La solidarité s’organise

L’une de ces dynamiques entreprises a d’ailleurs fait faillite en juillet 2016. Take Eat Easy, qui avait fait l’objet d’une enquête publiée sur le site IAATA, faisait partie des leaders de ce marché de la livraison de repas à domicile assurée par des coursiers « indépendants ». Comme l’expliquait un article publié dans la revue Frustration :

« Des milliers de coursiers à vélo qui travaillaient exclusivement pour Take Eat Easy, portaient son uniforme, obéissaient à ses conditions et ses tarifs, ont été dans un simple e-mail remerciés pour leur collaboration. Presque un mois ne leur avait pas été payé et leur statut leur interdisait les indemnités de licenciement et les plans sociaux auxquels des salariés massivement licenciés ont droit. Une véritable utopie pour les patrons et les actionnaires, un enfer pour des travailleurs qui pour la plupart comptaient sur ce travail pour payer leurs loyers, éduquer leurs enfants, vivre tout simplement. »

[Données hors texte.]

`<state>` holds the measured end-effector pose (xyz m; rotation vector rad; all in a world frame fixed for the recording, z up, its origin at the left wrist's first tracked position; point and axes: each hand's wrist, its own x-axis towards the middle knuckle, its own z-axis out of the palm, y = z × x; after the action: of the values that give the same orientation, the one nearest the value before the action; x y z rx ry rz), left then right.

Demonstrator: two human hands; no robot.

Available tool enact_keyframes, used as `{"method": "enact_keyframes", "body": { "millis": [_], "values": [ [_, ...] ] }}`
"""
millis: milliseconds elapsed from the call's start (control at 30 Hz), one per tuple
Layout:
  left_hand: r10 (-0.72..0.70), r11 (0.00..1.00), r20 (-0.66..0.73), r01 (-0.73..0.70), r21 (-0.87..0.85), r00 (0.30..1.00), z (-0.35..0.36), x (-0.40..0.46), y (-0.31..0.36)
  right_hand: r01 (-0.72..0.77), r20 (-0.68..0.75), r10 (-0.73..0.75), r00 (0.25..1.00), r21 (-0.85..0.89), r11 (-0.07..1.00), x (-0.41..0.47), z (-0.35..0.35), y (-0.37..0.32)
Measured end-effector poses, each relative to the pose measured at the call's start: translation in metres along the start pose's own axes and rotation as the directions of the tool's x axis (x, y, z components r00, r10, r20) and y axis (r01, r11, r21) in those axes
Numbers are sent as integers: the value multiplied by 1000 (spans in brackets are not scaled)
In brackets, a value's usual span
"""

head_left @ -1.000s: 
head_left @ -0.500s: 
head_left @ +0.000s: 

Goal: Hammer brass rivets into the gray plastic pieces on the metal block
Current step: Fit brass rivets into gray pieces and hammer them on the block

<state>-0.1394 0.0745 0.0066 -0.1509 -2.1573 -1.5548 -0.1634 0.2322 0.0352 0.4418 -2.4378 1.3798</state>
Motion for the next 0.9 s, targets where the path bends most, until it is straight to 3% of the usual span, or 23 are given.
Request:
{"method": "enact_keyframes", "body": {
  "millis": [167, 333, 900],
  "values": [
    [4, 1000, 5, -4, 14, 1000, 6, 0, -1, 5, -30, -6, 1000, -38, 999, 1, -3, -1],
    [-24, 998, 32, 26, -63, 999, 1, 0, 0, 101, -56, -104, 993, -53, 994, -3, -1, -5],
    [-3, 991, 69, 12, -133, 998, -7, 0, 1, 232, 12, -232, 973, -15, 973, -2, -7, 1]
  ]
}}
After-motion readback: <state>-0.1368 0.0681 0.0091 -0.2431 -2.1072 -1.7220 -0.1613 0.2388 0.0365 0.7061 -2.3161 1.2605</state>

Depuis, de nombreux « collaborateurs » de Take Eat Easy luttent pour faire requalifier leurs contrats de prestation de service en contrats de travail. A Lyon, un collectif s’est constitué pour organiser la solidarité entre les coursiers. Dans un tract du collectif, on pouvait lire :

« Les plateformes nous niquent depuis trop longtemps ! Nous n’avons aucun droit au chômage, aucun droit à la retraite, aucune prime de risque, aucun accompagnement en cas de blessure ! Et elles nous imposent leurs rémunérations, elles contrôlent nos horaires, elles ne payent aucune charge patronale ! Il est plus que temps de nous fédérer et de trouver des moyens de nous asseoir à la table des négociations ! »

Les futurs coursiers tourangeaux feraient bien de s’inspirer de cette démarche collective, pour ne pas rester isolés face à Deliveroo. Un appel national à se déconnecter des plateformes type Deliveroo, Foodora, etc. circule déjà pour le 15 mars.